|
Joyce S. Brown is a poet who lives in Baltimore, Maryland. Her poems have appearing in Poetry, Smartish Pace, The American Scholar, The Christian Science Monitor, The Journal of Medical Humanities, Commonweal, Yankee, The Tennessee Quarterly, and other journals. For 10 years, she was a teacher of high school English and world religions; for another 10, she taught fiction and poetry writing at Johns Hopkins University. She also served as poetry editor of Baltimore’s City Paper. In retirement, she has tutored at a juvenile prison and is currently working with at-risk teens in a program called Learning Inc.
Mary Swann is a landscape painter and a graduate of Maryland Institute College of Art who exhibits her work regularly in local galleries, as well as in juried exhibitions around the country.

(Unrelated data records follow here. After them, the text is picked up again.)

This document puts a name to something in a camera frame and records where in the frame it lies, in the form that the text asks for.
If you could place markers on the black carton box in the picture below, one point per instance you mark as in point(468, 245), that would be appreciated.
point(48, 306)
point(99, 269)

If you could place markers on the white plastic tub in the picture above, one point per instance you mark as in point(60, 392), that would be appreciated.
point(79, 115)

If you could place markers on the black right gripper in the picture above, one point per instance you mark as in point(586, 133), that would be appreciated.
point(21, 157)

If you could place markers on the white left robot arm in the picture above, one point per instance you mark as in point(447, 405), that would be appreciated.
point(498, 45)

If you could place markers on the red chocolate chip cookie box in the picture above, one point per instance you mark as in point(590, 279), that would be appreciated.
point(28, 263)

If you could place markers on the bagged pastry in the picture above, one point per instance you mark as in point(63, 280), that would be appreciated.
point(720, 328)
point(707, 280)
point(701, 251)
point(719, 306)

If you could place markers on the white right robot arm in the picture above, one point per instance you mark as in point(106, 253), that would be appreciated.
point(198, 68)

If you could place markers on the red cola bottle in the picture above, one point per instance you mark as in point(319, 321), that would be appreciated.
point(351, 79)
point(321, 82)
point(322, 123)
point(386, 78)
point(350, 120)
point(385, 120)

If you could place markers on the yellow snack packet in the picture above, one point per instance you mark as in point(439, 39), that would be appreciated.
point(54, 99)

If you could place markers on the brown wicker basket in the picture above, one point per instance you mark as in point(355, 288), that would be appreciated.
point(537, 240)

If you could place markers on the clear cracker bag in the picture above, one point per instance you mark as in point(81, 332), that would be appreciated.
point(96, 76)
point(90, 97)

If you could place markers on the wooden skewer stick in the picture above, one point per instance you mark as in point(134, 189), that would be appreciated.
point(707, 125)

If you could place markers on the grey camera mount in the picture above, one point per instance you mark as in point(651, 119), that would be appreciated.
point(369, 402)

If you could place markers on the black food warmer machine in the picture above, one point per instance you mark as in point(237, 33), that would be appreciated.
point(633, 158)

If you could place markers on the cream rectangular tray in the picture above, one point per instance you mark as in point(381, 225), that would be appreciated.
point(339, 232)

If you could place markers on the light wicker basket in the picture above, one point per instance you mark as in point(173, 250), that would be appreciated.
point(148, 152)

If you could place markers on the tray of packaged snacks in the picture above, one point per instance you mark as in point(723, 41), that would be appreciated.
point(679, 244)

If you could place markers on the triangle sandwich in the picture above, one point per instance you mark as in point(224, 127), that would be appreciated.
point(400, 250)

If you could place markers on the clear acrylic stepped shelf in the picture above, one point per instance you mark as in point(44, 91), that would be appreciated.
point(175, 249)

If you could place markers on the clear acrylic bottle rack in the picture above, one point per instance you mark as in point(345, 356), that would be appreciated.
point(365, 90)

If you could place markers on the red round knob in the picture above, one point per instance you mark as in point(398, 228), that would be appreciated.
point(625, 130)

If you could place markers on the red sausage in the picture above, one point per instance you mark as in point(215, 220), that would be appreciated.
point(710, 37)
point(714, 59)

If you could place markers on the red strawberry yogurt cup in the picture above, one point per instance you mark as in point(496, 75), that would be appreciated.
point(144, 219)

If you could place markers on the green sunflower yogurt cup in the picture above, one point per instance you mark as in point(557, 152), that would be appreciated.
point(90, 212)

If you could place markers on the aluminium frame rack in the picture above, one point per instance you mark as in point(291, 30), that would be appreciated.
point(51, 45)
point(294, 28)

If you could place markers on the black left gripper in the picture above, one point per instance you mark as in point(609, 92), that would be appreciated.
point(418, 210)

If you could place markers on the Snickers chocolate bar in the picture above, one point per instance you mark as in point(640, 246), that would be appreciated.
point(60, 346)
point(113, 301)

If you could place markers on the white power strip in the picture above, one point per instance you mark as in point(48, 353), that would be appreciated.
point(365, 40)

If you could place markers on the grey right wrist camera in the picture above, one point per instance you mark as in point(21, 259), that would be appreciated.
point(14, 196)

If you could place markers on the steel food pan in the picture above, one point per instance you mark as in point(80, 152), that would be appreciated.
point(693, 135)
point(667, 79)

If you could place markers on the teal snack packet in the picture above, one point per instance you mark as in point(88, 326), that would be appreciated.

She also makes monoprints and appliqué tapestries, a technique she learned from her sister, artist Laine Gifford, who learned it years ago as a student of the master Laliberté. Over the years, Mary has created a large body of appliqué work. Her imagery has always depicted true encounters between humans and creatures in the natural world. She tells the story in a poem or a few brief paragraphs, which are handwritten on white material and sewn on the back of the fabric.
Just for fun, Swann has made several storybooks using this technique. A Fearsome Day is the first one to be published. She recently illustrated two other books using monoprints, The Story of the Close Cat, which she also wrote, and Call and Answer, a book of poems by Joyce Brown.
Mary lives with her husband on a farm in northern Baltimore County, Maryland.